Dataset entries:
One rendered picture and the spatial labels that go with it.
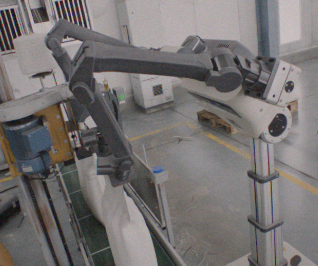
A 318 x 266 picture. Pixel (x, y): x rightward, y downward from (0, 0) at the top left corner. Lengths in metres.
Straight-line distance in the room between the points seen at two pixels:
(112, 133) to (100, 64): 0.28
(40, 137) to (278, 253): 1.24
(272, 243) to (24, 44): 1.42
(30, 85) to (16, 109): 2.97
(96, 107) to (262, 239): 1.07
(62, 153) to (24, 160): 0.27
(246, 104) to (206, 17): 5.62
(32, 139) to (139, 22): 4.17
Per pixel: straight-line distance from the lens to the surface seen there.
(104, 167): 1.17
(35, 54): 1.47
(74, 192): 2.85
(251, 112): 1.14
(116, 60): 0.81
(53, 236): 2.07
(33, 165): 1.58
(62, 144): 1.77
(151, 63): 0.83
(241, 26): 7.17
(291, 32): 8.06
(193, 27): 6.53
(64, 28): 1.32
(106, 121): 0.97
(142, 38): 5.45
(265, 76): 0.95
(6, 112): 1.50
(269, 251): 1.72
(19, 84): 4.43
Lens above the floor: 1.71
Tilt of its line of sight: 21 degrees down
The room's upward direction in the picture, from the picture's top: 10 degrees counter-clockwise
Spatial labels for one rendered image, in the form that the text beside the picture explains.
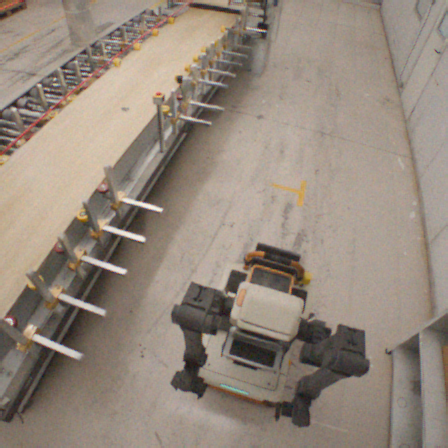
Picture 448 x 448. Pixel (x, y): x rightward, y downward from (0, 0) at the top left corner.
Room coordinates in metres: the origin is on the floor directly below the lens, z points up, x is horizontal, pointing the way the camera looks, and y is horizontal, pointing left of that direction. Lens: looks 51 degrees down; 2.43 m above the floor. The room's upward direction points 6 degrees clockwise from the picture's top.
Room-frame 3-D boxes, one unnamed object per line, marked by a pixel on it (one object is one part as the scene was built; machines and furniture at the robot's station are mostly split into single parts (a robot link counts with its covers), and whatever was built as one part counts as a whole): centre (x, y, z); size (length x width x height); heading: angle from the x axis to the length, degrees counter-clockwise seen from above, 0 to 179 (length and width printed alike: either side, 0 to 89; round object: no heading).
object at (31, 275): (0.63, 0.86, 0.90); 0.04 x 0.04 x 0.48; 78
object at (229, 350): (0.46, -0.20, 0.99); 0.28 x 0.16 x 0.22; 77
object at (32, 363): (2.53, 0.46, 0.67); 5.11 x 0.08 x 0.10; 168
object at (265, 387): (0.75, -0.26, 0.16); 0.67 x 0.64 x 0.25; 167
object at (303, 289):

Exercise prompt:
From the records above, transcribe exactly the lines starting at the one containing "(151, 63): 0.83" and ending at the one containing "Picture 448 x". Skip the pictures.

Result of this exercise:
(151, 63): 0.83
(241, 26): 7.17
(291, 32): 8.06
(193, 27): 6.53
(64, 28): 1.32
(106, 121): 0.97
(142, 38): 5.45
(265, 76): 0.95
(6, 112): 1.50
(269, 251): 1.72
(19, 84): 4.43
Lens above the floor: 1.71
Tilt of its line of sight: 21 degrees down
The room's upward direction in the picture, from the picture's top: 10 degrees counter-clockwise
Spatial labels for one rendered image, in the form that the text beside the picture explains.
Picture 448 x 448. Pixel (x, y): x rightward, y downward from (0, 0) at the top left corner.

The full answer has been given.